Sistemin toplum üzerindeki değiştirici dönüştürücü etkisini düşünecek olursak, bu etki altında kalan toplumun, iktidarı sorgulamadan nasıl kabullendiğini hayretler içinde izliyorum. Toplumun bu  mazoşist tavrı çalışmalarımda problem ettiğim başlıca nedenlerden biridir.

1980 sonları ve 1990 Türkiye'sindeki değişim dönüşümü yaşadım ve  çok iyi hatırlıyorum. Bu dönem Türkiye için kapitalizmin gerçek yüzünü göstermeye başladığı çok kirli bir dönüm noktasıdır. O dönemde çok da fazla yabancılaşmamış, aksine  ayrımcılığın olmadığı, kendi kültürüne ve değerlerine sahip çıkan bir toplum yapısına sahipti Türkiye.  Ne zaman;  Sistem bilinçli olarak özelleştirmeye yöneldi, özel televizyon kanalları ortaya çıktı ve küçük esnaf yerini büyük alışveriş merkezlerine bırakmaya başladı o zaman toplum da yavaş yavaş yabancılaşmaya başladı kendine. O dönemde başlayan iktisadi gerçeklik ise günümüz Türkiye'sini inşa etti ve etmeye devam ediyor. Küçük kentler deki insanlar köylerini, kasabalarını terkederek büyük şehirlere göç etmeye zorlandılar ve daha önce üreterek kazandıkları paranın daha azına çalıştırılmaya mahkum edildiler.  Sistem, robotik bir toplum ortaya çıkarmaya başladı. Kapitalizm böyle emrediyordu... Toplumun elindeki nimetleri sinsice ellerinden alarak (çiftçinin ürettiğini çiftçiye daha ucuza satarak veya onları ihtiyaç sahibi yaparak sistemin hizmetçisine dönüştürmek gibi…) üretimin durmasına neden oldular, tüketen ve sorgulamayan  bir toplum inşa ettiler. 

Bu dönemi yaşayan bir birey olarak çalışmalarımda da iktidarın ortaya çıkartmış olduğu bu sosyolojik problemler benim üretmeme ve bu yabancılaşmayı sorgulamama neden oldu. Sanat bence doğası gereği “karşıtlık yaratan” etkili bir güçtür ve toplumu her zaman bir yerden bir yere fırlatmayı başarır. 

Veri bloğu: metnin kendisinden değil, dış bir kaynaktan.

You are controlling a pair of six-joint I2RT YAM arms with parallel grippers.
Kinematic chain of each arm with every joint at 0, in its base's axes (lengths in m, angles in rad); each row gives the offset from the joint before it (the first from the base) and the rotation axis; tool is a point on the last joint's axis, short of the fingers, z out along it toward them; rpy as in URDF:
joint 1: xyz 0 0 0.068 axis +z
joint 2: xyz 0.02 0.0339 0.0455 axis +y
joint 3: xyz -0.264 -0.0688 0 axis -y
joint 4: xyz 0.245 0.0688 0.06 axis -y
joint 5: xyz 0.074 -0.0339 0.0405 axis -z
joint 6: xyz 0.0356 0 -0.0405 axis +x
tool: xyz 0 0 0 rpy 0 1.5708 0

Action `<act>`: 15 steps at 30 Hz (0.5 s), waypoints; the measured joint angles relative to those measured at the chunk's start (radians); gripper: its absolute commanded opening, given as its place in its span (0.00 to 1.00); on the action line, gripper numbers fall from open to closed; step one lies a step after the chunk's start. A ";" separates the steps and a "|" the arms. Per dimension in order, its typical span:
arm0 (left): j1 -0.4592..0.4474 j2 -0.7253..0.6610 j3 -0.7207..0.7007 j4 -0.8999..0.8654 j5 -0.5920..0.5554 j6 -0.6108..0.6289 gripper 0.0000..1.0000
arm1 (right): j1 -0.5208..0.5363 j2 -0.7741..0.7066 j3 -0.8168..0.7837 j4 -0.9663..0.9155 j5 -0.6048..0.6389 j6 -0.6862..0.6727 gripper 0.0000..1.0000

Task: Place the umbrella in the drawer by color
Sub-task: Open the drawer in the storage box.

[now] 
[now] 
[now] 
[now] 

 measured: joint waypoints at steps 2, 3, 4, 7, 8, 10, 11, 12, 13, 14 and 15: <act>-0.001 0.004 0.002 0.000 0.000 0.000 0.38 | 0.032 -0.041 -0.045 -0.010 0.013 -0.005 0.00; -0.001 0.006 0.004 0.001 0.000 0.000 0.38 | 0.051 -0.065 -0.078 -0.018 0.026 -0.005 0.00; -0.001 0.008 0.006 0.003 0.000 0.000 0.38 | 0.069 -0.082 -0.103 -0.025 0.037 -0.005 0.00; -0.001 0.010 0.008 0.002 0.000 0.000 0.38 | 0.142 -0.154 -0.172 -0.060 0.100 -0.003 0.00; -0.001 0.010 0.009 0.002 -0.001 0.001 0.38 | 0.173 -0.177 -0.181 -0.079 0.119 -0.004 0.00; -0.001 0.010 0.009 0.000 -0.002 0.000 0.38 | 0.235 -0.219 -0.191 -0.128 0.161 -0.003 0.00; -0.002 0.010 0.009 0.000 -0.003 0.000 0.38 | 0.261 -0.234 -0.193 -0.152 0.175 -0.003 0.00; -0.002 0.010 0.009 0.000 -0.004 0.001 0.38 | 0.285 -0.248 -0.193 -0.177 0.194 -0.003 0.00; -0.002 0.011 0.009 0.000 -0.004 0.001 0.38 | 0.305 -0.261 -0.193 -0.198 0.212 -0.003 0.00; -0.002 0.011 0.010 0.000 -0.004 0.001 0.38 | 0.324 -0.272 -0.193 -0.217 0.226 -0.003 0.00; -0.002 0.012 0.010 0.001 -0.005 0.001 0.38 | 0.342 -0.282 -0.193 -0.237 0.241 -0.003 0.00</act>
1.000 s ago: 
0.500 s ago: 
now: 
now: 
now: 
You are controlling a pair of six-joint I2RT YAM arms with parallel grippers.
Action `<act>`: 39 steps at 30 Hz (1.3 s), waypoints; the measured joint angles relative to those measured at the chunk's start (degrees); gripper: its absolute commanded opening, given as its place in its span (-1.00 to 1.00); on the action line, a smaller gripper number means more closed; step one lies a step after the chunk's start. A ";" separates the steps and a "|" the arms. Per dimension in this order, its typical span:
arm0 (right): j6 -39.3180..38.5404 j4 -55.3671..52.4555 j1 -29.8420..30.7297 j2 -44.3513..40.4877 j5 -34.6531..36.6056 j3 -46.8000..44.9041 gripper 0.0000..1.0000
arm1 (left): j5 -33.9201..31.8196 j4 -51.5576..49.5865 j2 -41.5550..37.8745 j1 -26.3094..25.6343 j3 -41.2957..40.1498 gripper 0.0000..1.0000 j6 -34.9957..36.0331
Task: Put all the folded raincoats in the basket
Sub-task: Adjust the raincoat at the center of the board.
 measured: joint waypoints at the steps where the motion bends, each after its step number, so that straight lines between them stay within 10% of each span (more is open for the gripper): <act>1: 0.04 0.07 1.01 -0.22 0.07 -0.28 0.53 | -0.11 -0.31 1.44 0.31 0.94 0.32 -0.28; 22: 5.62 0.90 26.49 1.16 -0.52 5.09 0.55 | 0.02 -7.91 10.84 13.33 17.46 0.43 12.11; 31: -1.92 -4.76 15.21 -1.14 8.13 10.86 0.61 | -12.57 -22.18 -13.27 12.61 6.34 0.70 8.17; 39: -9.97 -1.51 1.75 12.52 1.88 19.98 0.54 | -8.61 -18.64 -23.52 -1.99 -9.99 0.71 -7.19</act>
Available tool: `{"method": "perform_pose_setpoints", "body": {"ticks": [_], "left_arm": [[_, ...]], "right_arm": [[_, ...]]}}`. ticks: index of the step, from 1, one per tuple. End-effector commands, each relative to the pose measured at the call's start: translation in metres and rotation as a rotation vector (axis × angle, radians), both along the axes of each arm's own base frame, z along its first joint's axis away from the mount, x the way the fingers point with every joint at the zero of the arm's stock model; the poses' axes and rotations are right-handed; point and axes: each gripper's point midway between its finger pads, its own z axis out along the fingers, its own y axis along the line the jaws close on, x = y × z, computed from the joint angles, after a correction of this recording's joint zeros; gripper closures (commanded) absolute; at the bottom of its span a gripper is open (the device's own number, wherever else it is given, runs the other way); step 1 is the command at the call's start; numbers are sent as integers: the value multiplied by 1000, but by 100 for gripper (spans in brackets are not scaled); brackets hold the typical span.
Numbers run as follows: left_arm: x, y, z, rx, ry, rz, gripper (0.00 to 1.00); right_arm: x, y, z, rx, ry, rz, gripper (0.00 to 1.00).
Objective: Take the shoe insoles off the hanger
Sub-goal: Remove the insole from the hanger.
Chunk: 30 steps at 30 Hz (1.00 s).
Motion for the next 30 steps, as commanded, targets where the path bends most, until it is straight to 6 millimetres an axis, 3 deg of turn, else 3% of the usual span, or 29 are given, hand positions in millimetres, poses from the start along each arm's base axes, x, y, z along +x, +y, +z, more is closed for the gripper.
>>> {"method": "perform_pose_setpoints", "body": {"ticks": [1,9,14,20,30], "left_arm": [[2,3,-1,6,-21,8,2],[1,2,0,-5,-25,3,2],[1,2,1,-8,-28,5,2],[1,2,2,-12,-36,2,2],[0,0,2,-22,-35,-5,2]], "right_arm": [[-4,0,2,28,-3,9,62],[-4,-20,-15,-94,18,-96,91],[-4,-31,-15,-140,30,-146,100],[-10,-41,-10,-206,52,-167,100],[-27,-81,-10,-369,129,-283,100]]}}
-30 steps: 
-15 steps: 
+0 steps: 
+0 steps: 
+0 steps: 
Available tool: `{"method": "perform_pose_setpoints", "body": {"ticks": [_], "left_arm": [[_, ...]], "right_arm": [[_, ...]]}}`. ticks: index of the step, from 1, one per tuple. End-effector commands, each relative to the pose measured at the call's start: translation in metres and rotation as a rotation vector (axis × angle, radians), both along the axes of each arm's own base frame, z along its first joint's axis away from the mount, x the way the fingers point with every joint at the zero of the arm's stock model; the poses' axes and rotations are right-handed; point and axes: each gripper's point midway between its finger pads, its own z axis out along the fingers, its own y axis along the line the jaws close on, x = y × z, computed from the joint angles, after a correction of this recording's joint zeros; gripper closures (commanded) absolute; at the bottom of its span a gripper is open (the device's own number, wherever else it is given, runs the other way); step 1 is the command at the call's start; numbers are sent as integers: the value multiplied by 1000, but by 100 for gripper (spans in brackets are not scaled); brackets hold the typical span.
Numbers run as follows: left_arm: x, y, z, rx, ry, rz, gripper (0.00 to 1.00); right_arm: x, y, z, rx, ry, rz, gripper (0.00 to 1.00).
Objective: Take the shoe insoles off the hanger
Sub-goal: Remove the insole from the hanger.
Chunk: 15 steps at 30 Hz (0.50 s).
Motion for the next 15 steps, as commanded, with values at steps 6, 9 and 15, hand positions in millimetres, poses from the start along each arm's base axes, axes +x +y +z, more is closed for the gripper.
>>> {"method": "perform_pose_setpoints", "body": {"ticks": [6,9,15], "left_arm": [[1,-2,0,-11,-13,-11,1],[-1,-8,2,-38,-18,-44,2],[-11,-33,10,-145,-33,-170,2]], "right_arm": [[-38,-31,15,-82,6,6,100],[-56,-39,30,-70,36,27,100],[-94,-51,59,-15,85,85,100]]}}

Sivrisinekleriniz neden bu kadar büyük? Oysaki dinozorunuz küçük… 
Doğadaki canlılara biz insanlar hep birer simgesel anlam yüklemişizdir. Bu simgesellikleri de günlük hayatta kullanırız. Sivrisinek sömürücüdür, kan emicidir, dinozor taht simgesidir. Ben de büyük olanı küçültüp, küçük olanları büyütüyorum. Esasında bu simgesellikleri tam anlamıyla “ters yüz” ediyorum. Bazen renkleriyle oynayarak, bozup dağıtarak,  bazen de boyutlarını değiştirerek.


Çalışmalarınızda renk, malzeme ve ortam çeşitliliği dikkat çekiyor. Başka sürprizler var mı?
Öğrencilik yıllarımda başlayan bir süreç aslında... İlk yaptığım heykeller genellikle küçük ve kaide üzerinde sergilediğim çalışmalardan oluşuyordu. İlk sergimi Marmara Üniversitesi Güzel Sanatlar Fakültesi Heykel Bölümü’nde son sınıftayken açmıştım. Mezun olduktan sonra Mimar Sinan Üniversitesi Güzel Sanatlar Fakültesi’nde yüksek lisans eğitimime başladım. Aynı dönemde 6 ay kadar Rahmetli Ömer Uluç'a yardım ettim. Ömer Uluç benim için çok değerli, saygı duyduğum, birçok konuda etkilendiğim bir sanatçıdır. Çalışmalarımı enstallasyona dönüştürmem ve rengi kullanmamda büyük etkisi olmuştur. Bu süreç devam ediyor. Bundan sonraki çalışmalarımda daha yeni medyalar kullanmak istiyorum. Nasıl bir meyve zamanla olgunlaşıp yenecek kıvama geliyorsa, sanatçının üretimi de  bu şekilde zamanla olgunlaşır. Aklıma çok yeni fikirler gelse de  o fikri hayata geçirme zamanı geldiğine inanmıyorsam cepte saklayıp daha sonrasına bırakıyorum. Mesela, 2011-2012 yılı için üretmiş olduğum "ötemorfoz" isimli projemin çizimlerini 2005 yılında yapmaya başlamıştım. 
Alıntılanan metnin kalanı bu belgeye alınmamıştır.